◆ Exercise description
Sift through the material below and return the lines with "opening".

▬▬▬▬▬▬

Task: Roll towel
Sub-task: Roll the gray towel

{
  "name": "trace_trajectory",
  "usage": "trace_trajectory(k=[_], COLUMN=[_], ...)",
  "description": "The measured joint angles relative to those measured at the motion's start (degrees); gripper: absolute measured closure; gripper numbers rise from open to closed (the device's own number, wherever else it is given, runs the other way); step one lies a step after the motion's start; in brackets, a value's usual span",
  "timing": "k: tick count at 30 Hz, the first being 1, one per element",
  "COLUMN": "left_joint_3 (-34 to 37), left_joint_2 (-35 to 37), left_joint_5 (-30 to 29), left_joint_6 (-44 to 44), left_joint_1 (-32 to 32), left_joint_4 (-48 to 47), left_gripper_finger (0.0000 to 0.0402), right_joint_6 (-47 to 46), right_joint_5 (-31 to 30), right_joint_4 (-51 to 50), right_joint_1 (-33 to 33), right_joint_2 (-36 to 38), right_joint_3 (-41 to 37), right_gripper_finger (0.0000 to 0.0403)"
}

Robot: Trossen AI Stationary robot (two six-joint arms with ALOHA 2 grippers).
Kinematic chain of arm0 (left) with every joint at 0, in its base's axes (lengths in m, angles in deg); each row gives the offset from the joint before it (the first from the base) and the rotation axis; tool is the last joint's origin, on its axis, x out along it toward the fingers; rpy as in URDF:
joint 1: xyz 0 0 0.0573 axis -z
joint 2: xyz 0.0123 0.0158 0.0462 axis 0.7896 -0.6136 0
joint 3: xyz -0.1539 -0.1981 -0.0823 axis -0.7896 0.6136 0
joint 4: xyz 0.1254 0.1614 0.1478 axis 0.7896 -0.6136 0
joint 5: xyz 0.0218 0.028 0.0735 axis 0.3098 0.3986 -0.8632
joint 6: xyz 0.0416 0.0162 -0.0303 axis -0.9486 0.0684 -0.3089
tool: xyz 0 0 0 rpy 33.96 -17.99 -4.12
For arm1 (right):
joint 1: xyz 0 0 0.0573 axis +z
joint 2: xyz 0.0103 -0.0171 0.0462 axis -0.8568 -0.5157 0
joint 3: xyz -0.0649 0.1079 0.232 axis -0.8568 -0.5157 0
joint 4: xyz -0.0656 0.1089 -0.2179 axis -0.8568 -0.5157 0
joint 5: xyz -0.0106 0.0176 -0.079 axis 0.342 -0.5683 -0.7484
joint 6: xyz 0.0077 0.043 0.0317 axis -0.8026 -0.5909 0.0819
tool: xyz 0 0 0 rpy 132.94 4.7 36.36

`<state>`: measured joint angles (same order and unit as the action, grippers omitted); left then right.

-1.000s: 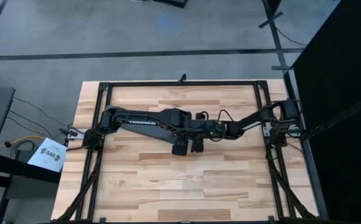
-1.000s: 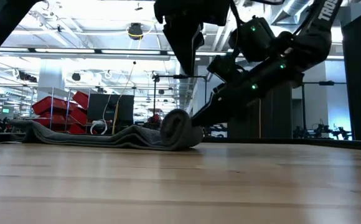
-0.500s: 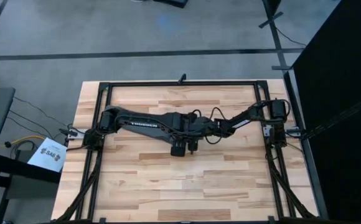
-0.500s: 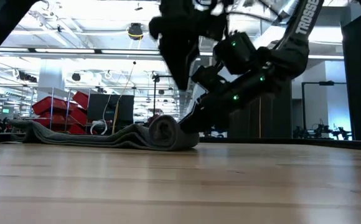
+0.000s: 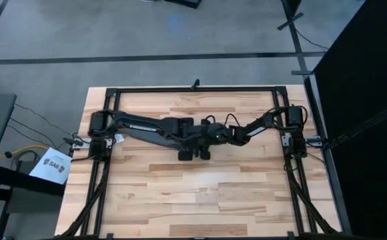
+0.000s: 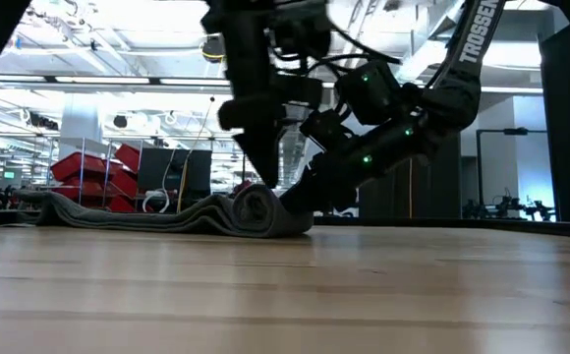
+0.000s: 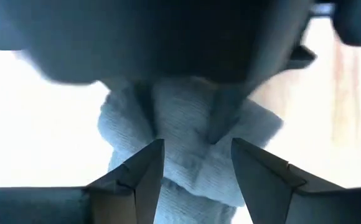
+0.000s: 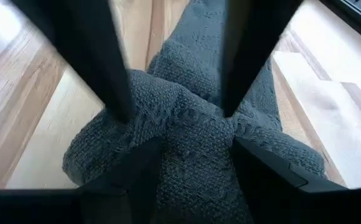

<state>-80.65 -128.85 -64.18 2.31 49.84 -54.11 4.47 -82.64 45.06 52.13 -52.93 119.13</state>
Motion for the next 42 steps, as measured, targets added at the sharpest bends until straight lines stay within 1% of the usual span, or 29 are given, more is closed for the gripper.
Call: trace_trajectory(k=[4,6,11,14,18,20,23,25,27,30,33,35,38,40,42], left_joint_3=[11.8,17.0,26.7,30.7,34.3,34.9,35.1,34.5,32.1,25.7,17.1,11.1,3.2,-0.4,-2.4], left_joint_2=[5.6,6.8,6.9,6.9,6.8,6.7,4.7,1.7,-1.7,-8.0,-14.1,-17.7,-21.7,-23.5,-24.4], left_joint_5=[0.0,0.1,1.0,1.4,1.4,2.0,2.5,2.6,2.9,3.3,3.8,4.1,4.1,4.1,3.9], left_joint_6=[-0.4,-0.3,0.6,1.1,0.7,1.7,3.8,5.7,7.5,9.4,9.5,9.6,10.2,10.1,10.1], left_joint_1=[-1.7,-2.1,-2.9,-3.4,-3.8,-3.9,-3.9,-3.8,-3.6,-2.8,-1.9,-1.4,-0.7,-0.3,0.0], left_joint_4=[15.1,21.9,33.5,38.6,47.5,51.0,57.6,62.4,65.5,68.0,67.8,67.0,62.8,60.3,58.7], left_gripper_finger=[0.0228,0.0228,0.0228,0.0228,0.0228,0.0228,0.0228,0.0228,0.0228,0.0228,0.0228,0.0228,0.0228,0.0228,0.0228], right_joint_6=[-0.3,-1.0,-1.2,-0.9,0.6,0.3,-2.1,-4.7,-7.5,-11.3,-13.9,-15.2,-15.7,-15.7,-15.2], right_joint_5=[0.0,0.0,0.2,0.2,0.2,0.2,0.2,0.2,0.1,0.0,-0.2,-3.0,-8.5,-9.4,-9.3], right_joint_4=[0.1,-0.1,-0.6,-4.2,-14.3,-19.8,-29.9,-36.0,-41.1,-48.4,-51.0,-50.8,-48.0,-42.2,-35.2], right_joint_1=[0.0,0.0,0.1,0.0,0.4,0.7,0.9,0.9,0.9,1.7,2.8,3.4,4.0,3.9,3.4], right_joint_2=[0.0,0.0,0.1,2.2,9.6,14.9,23.7,30.1,37.2,47.9,58.3,63.8,69.0,70.2,70.1], right_joint_3=[0.0,0.0,0.0,-0.1,-1.3,-3.2,-7.1,-10.3,-13.9,-18.9,-23.1,-25.9,-29.9,-33.1,-36.1], right_gripper_finger=[0.0214,0.0214,0.0214,0.0214,0.0214,0.0214,0.0214,0.0214,0.0214,0.0214,0.0214,0.0214,0.0214,0.0214,0.0219])
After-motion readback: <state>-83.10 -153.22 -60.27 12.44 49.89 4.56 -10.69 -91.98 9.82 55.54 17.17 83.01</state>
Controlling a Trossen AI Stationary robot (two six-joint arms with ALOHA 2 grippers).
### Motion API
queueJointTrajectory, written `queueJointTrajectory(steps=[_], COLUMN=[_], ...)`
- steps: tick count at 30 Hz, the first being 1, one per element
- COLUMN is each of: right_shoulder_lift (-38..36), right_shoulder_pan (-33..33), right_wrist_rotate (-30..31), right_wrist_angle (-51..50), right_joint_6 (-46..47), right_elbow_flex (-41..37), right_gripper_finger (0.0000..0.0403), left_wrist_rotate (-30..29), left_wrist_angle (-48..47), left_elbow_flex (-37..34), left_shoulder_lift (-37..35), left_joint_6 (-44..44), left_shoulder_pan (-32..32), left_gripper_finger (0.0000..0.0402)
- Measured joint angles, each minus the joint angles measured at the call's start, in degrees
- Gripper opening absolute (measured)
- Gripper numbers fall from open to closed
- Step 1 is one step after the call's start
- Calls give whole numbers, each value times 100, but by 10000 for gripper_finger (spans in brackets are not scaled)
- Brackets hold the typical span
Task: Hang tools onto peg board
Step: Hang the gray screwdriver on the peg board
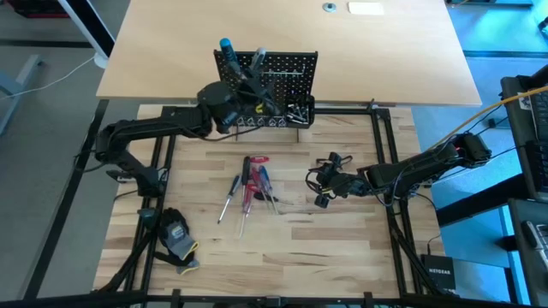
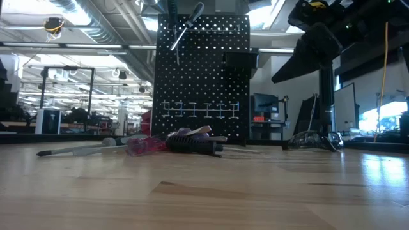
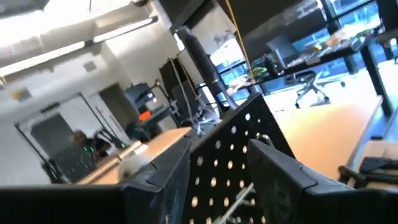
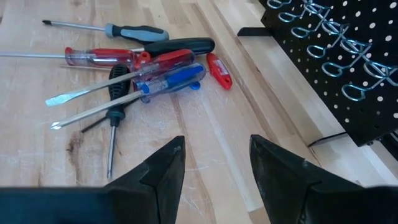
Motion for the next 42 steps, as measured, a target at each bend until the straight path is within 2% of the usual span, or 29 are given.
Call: queueJointTrajectory(steps=[7,14,18,26,37,42], right_shoulder_lift=[1,1,0,0,2,0], right_shoulder_pan=[-1,-1,0,0,-2,-1], right_wrist_rotate=[-64,-140,-140,-140,-140,-190], right_wrist_angle=[-89,-83,-72,-83,-83,-120], right_joint_6=[-3,-2,-2,-2,-2,-2], right_elbow_flex=[0,0,0,0,0,0], right_gripper_finger=[182,182,182,182,182,182], left_wrist_rotate=[-28,-821,-899,-1436,-1449,-1475], left_wrist_angle=[-304,-304,-290,64,128,-579], left_elbow_flex=[374,377,377,377,377,377], left_shoulder_lift=[481,482,482,482,453,160], left_joint_6=[-35,-260,-201,228,545,257], left_shoulder_pan=[168,319,306,19,-635,-1218], left_gripper_finger=[153,153,153,153,153,153])
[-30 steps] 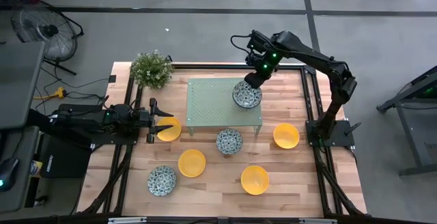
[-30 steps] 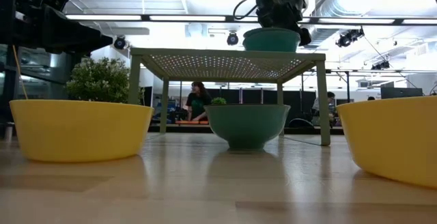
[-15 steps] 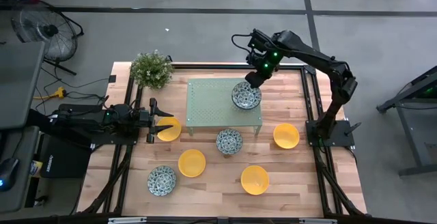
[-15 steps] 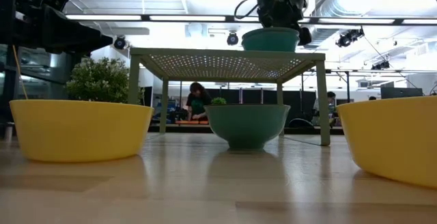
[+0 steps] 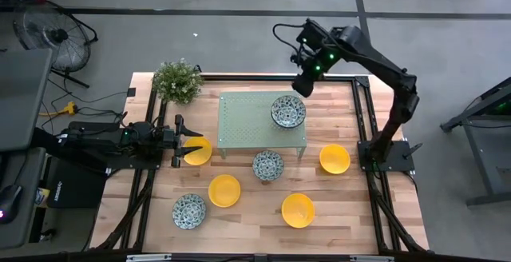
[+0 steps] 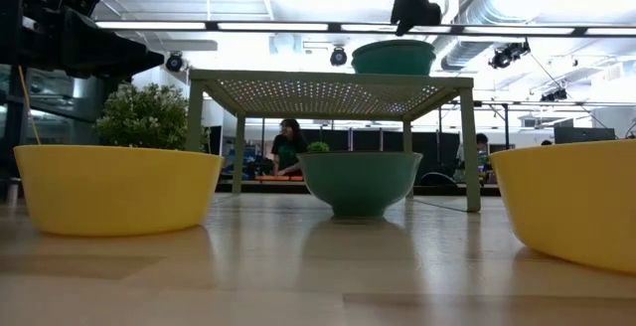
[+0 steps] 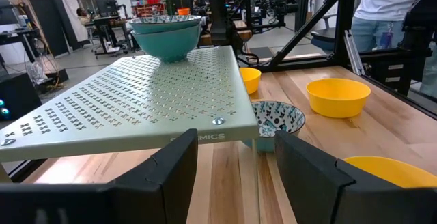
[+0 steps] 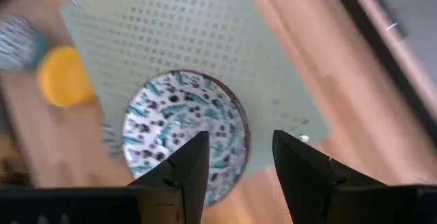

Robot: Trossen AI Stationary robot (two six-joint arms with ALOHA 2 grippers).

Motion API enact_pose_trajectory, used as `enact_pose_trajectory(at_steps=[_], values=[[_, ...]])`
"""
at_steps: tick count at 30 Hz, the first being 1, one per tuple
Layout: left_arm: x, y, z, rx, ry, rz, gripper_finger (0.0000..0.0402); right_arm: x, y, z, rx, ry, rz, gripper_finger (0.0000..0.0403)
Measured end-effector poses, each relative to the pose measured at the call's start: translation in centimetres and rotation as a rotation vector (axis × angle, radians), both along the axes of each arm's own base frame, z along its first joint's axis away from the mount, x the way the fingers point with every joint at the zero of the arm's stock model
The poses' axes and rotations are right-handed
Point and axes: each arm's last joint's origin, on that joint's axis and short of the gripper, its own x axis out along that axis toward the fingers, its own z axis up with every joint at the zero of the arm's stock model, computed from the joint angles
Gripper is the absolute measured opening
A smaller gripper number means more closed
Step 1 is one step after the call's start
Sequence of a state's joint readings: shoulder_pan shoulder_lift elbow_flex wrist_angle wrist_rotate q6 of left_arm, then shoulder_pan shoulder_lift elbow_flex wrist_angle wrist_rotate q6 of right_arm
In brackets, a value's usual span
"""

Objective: Pick & Place Mini bowls
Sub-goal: Put the middle right yellow bowl on the shelf

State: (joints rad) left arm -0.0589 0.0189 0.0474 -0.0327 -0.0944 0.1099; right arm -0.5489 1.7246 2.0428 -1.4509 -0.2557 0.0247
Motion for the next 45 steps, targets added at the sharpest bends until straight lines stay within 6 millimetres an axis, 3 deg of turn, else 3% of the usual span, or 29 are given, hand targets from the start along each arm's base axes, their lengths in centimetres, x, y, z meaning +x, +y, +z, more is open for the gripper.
enact_pose_trajectory(at_steps=[10,15,23,32,39,45], values=[[0.0,0.0,0.0,0.000,0.000,0.000,0.0191,-3.0,3.7,1.6,-0.128,-0.045,0.035,0.0149],[0.0,0.0,0.0,0.000,0.001,0.000,0.0191,-5.4,5.1,0.9,-0.127,-0.033,0.000,0.0149],[0.0,0.0,0.0,0.000,0.001,0.000,0.0191,-9.3,8.3,-2.5,-0.072,0.034,-0.031,0.0149],[0.0,0.0,0.0,0.000,0.000,0.000,0.0191,-12.0,11.0,-5.6,-0.003,0.079,-0.049,0.0149],[0.0,0.0,0.0,0.000,0.000,0.000,0.0191,-12.4,12.8,-8.3,0.050,0.156,-0.032,0.0149],[0.0,0.0,0.0,0.000,0.001,0.000,0.0191,-11.6,14.9,-12.1,0.097,0.233,0.030,0.0149]])
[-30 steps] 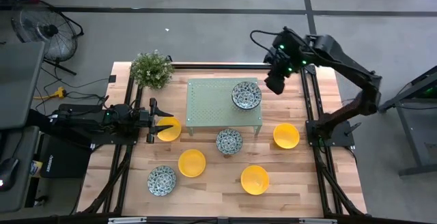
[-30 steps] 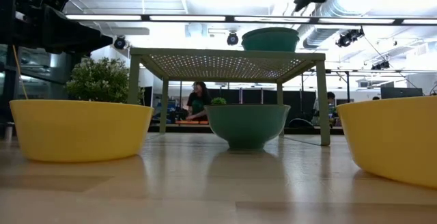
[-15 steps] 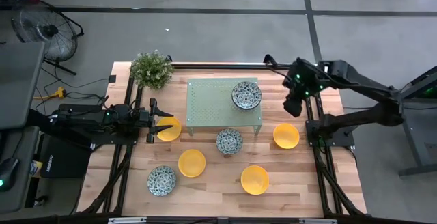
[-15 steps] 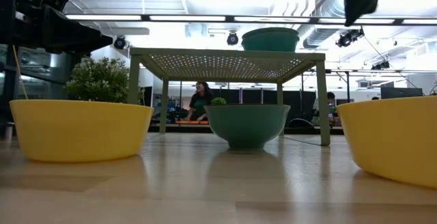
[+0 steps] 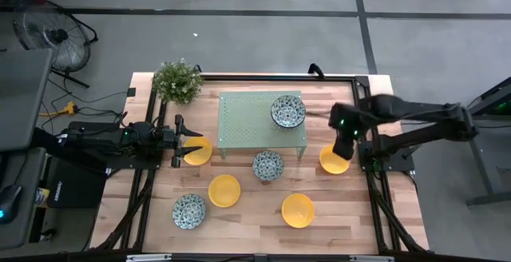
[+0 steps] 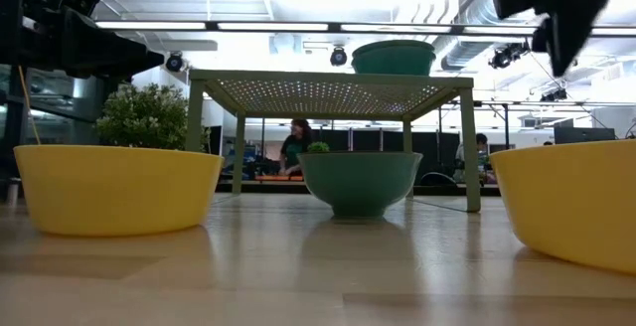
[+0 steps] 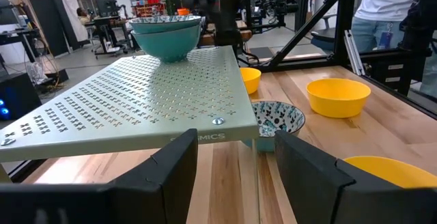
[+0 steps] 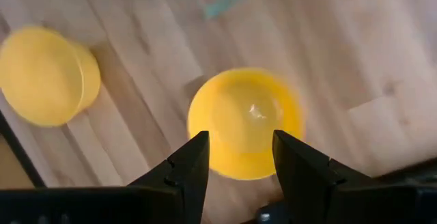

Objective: Pick & Place Mini bowls
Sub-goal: Put the middle right yellow bowl on the shelf

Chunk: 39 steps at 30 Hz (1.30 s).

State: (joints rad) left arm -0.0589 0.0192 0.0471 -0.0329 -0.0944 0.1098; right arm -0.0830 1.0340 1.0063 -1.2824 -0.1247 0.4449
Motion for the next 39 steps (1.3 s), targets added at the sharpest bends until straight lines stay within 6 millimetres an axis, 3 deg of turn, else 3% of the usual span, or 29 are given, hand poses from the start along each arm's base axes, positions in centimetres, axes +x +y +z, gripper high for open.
enact_pose_trajectory(at_steps=[13,29,39], values=[[0.0,0.0,0.0,0.000,0.000,0.000,0.0191,-0.4,4.6,-8.0,0.119,0.099,-0.013,0.0149],[0.0,0.0,0.0,0.000,0.000,0.000,0.0191,0.1,6.5,-9.0,0.039,0.019,0.071,0.0149],[0.0,0.0,0.0,0.000,0.000,0.000,0.0191,1.9,7.1,-12.0,-0.013,0.174,-0.024,0.0149]])
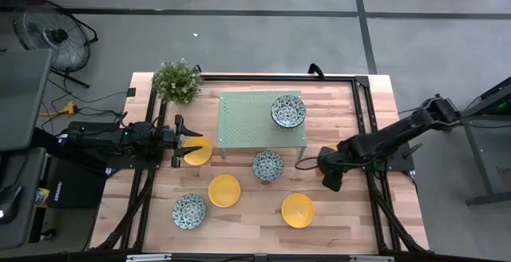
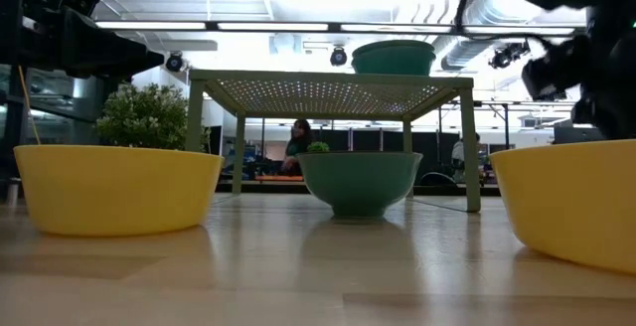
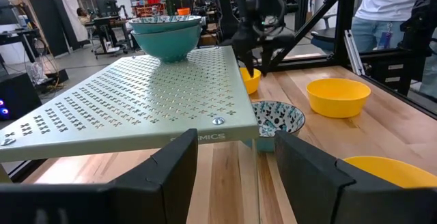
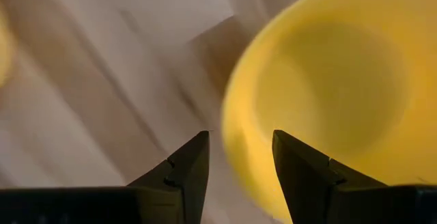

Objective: Pick & Place Mini bowls
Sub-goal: Put the middle right yellow bowl on the shelf

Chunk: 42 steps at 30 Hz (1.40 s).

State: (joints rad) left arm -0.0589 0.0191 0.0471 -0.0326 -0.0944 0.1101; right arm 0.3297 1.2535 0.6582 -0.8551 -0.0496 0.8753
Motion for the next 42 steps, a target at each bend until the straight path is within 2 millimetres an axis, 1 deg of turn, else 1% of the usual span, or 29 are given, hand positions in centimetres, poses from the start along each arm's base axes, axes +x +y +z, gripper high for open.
enact_pose_trajectory(at_steps=[4,8,14,21,24,26,34,36,38,42], values=[[0.0,0.0,0.0,0.000,0.000,0.000,0.0191,0.4,-0.1,-1.0,-0.024,0.053,-0.050,0.0149],[0.0,0.0,0.0,0.000,0.000,0.000,0.0191,0.6,0.1,-1.5,-0.015,0.086,-0.048,0.0149],[0.0,0.0,0.0,0.000,0.000,0.000,0.0191,0.4,0.4,-1.6,0.061,0.127,-0.032,0.0149],[0.0,0.0,0.0,0.000,0.000,0.000,0.0191,0.2,0.9,-1.6,0.049,0.126,0.019,0.0146],[0.0,0.0,0.0,0.000,0.000,0.000,0.0191,0.0,1.2,-1.6,0.047,0.130,0.040,0.0131],[0.0,0.0,0.0,0.000,0.000,0.000,0.0191,-0.2,1.5,-1.6,0.044,0.137,0.054,0.0113],[0.0,0.0,0.0,0.000,0.000,0.000,0.0191,-0.6,2.2,-1.5,0.064,0.156,0.094,0.0014],[0.0,0.0,0.0,0.000,0.000,0.000,0.0191,-0.6,2.3,-1.4,0.064,0.156,0.101,0.0008],[0.0,0.0,0.0,0.000,0.000,0.000,0.0191,-0.5,2.5,-1.2,0.062,0.154,0.107,0.0011],[0.0,0.0,0.0,0.000,0.000,0.000,0.0191,0.2,3.2,0.1,0.069,0.108,0.130,0.0003]])
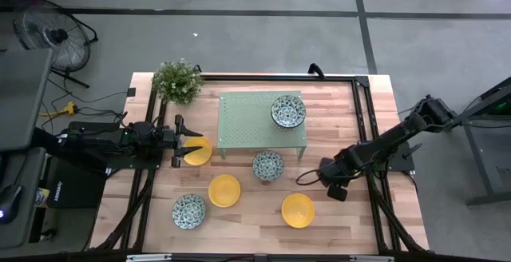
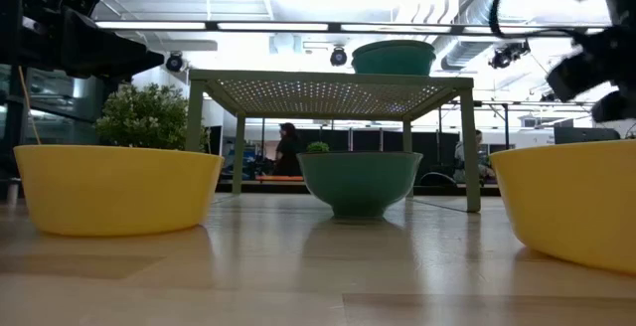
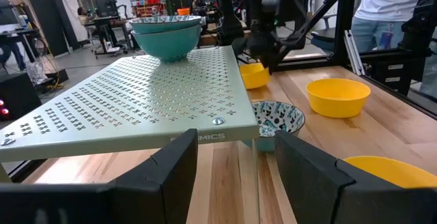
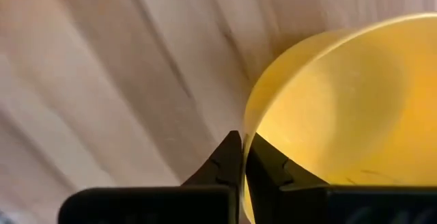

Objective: Pick & Place Mini bowls
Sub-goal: Put the middle right yellow bowl on the shelf

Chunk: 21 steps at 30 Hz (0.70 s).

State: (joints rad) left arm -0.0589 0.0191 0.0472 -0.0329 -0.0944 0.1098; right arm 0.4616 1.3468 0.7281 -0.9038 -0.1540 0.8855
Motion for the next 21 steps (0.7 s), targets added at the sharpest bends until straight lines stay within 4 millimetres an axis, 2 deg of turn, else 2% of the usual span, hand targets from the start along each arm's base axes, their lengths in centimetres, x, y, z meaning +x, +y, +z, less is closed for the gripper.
enact_pose_trajectory(at_steps=[8,15,21], values=[[0.0,0.0,0.0,0.000,0.000,0.000,0.0191,1.9,2.2,4.2,0.043,-0.160,0.125,0.0001],[0.0,0.0,0.0,0.000,0.000,0.000,0.0191,2.4,4.0,8.2,0.050,-0.285,0.312,0.0001],[0.0,0.0,0.0,0.000,0.000,0.000,0.0191,2.4,4.3,9.7,0.025,-0.320,0.339,0.0000]])
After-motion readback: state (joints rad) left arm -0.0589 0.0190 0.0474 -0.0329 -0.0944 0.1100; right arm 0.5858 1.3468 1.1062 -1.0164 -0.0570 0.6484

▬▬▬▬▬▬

◆ Task response
- Gripper opening absolute (measured)
Gripper is the absolute measured opening

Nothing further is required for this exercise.